Concepedia

TLDR

Money laundering involves criminals moving large amounts of illicit funds through chains of bank accounts to obscure their origin, yet existing graph fraud detection methods focus on dense subgraphs and miss these high‑volume flows, making detection difficult. The study aims to detect money laundering by modeling transactions as a multipartite graph and identifying complete money flows from source to destination. The authors develop FlowScope, a scalable algorithm that detects these flows. Theoretical analysis shows that FlowScope guarantees detection of money transfers above a certain amount, and it outperforms state‑of‑the‑art baselines in accurately identifying laundering accounts in both injected and real‑world data.

Abstract

Given a graph of the money transfers between accounts of a bank, how can we detect money laundering?

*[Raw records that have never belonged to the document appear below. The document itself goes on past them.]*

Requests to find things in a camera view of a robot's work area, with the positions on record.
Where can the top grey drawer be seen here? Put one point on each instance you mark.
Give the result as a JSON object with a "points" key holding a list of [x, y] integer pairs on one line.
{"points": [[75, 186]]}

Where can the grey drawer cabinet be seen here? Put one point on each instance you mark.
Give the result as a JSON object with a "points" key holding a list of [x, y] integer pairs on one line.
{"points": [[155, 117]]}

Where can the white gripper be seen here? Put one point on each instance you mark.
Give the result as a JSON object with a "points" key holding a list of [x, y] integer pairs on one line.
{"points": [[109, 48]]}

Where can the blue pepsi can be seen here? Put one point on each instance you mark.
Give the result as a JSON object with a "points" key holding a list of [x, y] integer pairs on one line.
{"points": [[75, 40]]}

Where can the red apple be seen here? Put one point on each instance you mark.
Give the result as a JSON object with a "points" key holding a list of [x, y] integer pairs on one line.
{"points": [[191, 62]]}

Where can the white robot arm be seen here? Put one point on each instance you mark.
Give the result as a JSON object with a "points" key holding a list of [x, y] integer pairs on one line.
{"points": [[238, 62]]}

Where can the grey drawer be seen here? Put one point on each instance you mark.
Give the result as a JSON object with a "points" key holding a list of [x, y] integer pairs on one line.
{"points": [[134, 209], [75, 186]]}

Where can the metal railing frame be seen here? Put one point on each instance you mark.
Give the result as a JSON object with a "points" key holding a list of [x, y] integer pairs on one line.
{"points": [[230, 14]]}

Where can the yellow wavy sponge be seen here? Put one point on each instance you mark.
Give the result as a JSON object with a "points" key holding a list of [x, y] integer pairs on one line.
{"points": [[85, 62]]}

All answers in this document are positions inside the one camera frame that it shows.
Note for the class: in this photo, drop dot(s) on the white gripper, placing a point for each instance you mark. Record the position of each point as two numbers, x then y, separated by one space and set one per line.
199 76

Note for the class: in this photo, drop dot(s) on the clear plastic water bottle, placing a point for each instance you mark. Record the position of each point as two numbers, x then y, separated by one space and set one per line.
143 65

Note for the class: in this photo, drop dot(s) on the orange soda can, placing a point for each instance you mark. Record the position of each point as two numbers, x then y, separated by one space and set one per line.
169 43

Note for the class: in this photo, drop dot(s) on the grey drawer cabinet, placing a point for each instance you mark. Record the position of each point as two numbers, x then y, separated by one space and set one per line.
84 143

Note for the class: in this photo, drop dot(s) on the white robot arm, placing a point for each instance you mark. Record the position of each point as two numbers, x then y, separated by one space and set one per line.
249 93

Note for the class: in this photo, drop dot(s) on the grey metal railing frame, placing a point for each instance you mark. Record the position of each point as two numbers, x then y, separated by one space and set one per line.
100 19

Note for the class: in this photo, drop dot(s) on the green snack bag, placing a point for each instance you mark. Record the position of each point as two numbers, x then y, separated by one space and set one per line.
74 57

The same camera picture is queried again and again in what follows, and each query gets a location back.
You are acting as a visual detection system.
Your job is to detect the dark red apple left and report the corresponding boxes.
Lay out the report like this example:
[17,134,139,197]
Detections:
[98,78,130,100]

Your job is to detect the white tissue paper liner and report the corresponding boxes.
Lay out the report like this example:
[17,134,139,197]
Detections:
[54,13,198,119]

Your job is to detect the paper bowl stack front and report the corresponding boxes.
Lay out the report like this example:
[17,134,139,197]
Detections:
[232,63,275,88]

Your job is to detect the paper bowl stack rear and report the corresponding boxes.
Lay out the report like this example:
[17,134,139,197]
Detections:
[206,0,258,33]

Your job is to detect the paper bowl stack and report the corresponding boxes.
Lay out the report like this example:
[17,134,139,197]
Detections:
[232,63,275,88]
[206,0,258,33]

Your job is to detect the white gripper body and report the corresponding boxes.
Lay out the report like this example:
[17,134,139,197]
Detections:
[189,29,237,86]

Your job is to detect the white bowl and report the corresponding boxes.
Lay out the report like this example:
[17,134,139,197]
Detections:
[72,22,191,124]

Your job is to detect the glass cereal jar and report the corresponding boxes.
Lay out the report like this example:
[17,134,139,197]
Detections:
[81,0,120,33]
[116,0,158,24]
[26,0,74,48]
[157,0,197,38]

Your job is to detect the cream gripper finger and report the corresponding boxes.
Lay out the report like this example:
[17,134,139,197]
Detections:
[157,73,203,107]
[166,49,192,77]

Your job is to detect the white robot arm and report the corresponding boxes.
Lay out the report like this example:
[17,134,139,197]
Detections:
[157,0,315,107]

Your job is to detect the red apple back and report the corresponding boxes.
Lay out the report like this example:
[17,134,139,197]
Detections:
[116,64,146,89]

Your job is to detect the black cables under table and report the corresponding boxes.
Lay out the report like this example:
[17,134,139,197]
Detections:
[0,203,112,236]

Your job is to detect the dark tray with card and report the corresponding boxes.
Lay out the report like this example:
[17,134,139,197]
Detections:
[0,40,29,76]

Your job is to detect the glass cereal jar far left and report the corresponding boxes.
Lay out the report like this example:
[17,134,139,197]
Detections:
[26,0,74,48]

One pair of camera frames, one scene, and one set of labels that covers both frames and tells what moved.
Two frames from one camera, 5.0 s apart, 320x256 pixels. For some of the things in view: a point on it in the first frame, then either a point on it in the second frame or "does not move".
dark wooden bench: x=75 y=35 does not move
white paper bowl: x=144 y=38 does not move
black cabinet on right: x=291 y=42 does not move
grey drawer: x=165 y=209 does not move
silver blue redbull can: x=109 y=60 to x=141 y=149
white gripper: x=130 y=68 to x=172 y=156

Money laundering refers to criminals using the bank's services to move massive amounts of illegal money to untraceable destination accounts, in order to inject their illegal money into the legitimate financial system. Existing graph fraud detection approaches focus on dense subgraph detection, without considering the fact that money laundering involves high-volume flows of funds through chains of bank accounts, thereby decreasing their detection accuracy. Instead, we propose to model the transactions using a multipartite graph, and detect the complete flow of money from source to destination using a scalable algorithm, FlowScope. Theoretical analysis shows that FlowScope provides guarantees in terms of the amount of money that fraudsters can transfer without being detected. FlowScope outperforms state-of-the-art baselines in accurately detecting the accounts involved in money laundering, in both injected and real-world data settings.